About this exercise
Scan the entries line by line and return those with "orange".

Extracted entries
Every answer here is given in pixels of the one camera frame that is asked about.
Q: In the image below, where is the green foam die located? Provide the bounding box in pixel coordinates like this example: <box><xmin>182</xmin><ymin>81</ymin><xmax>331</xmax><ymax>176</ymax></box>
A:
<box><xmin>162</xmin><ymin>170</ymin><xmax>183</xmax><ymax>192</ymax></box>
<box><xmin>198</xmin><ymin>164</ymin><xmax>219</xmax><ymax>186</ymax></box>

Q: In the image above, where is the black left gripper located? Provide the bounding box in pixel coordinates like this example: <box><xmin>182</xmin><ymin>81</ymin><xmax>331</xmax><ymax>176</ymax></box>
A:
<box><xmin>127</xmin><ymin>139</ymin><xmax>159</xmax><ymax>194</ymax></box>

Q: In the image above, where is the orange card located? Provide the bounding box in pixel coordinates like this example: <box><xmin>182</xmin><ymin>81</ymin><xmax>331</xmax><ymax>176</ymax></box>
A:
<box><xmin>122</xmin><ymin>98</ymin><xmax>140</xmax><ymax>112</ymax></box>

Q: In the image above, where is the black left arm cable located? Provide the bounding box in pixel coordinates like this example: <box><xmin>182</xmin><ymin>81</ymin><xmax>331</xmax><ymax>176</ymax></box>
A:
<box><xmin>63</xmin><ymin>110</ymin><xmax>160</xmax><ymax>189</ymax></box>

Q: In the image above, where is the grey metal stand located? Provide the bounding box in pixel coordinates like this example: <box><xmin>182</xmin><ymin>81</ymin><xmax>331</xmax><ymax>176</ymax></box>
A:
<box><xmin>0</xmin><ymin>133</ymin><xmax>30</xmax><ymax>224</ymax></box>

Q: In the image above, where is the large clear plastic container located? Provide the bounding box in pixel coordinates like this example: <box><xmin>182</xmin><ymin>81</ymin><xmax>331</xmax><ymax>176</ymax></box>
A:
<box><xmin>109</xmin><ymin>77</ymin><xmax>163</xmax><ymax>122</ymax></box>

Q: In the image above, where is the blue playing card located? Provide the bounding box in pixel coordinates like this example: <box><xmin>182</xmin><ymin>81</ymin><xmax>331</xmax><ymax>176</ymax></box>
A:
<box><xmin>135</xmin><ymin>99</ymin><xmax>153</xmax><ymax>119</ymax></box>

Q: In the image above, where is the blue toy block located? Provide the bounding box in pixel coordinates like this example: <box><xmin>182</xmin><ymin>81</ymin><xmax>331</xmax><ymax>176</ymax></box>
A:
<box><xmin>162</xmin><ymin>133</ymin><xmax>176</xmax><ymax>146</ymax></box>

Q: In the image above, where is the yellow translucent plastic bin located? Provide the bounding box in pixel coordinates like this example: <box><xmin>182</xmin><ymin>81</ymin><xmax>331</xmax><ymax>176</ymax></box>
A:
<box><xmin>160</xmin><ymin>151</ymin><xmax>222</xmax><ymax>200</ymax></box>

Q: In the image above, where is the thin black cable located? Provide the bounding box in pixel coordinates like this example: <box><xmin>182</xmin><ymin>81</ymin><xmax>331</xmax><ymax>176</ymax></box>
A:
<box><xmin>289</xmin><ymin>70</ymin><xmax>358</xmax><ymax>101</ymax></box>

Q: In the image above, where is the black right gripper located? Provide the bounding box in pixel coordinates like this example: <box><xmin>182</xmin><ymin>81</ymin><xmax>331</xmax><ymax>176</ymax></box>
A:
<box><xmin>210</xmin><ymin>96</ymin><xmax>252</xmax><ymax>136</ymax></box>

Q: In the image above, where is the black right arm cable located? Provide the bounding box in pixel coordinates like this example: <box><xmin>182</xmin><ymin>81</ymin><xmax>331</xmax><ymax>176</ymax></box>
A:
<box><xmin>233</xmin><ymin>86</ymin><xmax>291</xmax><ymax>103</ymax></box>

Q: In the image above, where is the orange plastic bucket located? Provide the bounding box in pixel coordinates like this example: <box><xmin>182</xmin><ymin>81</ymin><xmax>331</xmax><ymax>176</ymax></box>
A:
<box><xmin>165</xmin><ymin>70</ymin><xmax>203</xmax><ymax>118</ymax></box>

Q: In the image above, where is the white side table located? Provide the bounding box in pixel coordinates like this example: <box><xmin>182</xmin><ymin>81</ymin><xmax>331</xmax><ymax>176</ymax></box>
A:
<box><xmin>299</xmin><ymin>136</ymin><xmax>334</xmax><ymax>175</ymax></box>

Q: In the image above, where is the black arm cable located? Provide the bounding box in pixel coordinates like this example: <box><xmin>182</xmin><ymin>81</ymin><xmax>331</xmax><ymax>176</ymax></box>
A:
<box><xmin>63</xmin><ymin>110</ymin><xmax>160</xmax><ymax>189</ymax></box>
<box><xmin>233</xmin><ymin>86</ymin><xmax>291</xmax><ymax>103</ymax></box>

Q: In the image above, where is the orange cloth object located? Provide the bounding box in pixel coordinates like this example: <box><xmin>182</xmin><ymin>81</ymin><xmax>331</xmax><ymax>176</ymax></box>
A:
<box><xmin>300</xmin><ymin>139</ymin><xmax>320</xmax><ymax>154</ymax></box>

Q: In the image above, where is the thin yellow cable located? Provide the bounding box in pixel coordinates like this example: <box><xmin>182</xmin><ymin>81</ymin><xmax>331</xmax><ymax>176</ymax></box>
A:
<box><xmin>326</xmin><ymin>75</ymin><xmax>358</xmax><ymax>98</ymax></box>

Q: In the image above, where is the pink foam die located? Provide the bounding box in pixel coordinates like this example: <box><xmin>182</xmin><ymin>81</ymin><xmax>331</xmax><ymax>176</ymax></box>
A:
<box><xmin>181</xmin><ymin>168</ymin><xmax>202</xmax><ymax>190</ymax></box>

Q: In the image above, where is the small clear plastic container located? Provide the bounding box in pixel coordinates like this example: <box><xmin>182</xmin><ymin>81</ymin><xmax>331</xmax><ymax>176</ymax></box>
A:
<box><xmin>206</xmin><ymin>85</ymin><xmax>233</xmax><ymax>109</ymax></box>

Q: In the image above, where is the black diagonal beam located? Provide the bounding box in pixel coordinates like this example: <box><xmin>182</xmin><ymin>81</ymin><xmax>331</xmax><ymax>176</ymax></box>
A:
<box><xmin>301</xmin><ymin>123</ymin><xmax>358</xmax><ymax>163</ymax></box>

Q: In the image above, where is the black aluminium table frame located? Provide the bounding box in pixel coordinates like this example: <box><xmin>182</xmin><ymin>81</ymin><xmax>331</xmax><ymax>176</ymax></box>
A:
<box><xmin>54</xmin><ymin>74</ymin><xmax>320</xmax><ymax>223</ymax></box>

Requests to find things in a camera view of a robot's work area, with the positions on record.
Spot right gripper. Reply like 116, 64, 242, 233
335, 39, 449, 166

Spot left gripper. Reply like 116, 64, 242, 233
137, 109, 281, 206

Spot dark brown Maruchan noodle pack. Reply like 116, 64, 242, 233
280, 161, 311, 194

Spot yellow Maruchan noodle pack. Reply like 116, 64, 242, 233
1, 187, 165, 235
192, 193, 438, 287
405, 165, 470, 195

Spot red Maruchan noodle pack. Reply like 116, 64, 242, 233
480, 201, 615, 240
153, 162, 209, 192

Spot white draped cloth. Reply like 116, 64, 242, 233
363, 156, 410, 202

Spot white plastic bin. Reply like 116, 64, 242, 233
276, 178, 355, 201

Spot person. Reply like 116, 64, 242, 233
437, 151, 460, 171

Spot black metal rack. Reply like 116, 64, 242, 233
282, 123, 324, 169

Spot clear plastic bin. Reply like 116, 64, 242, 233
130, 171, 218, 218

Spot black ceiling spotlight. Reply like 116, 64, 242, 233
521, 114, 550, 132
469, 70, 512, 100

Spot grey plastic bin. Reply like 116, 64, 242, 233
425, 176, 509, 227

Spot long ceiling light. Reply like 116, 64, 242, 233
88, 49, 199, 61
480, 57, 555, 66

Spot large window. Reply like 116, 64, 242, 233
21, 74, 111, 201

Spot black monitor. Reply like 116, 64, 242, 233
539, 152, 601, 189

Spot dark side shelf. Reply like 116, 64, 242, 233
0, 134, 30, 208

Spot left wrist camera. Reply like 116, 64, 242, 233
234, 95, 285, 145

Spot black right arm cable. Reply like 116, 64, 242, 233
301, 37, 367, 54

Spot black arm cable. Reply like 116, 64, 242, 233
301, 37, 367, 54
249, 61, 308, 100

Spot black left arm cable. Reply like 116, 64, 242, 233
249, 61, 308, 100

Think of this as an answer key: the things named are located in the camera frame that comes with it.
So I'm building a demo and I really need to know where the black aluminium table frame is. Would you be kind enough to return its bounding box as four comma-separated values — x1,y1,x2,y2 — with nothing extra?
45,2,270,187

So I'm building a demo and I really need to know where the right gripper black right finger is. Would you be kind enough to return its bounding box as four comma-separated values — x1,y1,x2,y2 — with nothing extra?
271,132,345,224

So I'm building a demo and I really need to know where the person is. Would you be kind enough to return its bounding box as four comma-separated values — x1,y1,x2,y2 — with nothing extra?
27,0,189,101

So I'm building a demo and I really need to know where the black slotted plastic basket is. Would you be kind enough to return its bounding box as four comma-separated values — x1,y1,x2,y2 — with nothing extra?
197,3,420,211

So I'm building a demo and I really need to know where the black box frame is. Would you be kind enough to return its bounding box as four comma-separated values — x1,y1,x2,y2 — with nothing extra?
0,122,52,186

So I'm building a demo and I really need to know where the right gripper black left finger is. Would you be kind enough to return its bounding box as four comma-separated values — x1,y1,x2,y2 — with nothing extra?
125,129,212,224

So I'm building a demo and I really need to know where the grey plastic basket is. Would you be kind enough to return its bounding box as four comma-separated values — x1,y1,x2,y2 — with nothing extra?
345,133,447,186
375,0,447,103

Finished task
Q: In the image above, where is the orange card located? Provide the bounding box in pixel coordinates like this example: <box><xmin>182</xmin><ymin>81</ymin><xmax>331</xmax><ymax>176</ymax></box>
Q: In the image above, where is the orange plastic bucket located? Provide the bounding box in pixel coordinates like this example: <box><xmin>182</xmin><ymin>81</ymin><xmax>331</xmax><ymax>176</ymax></box>
Q: In the image above, where is the orange cloth object located? Provide the bounding box in pixel coordinates like this example: <box><xmin>182</xmin><ymin>81</ymin><xmax>331</xmax><ymax>176</ymax></box>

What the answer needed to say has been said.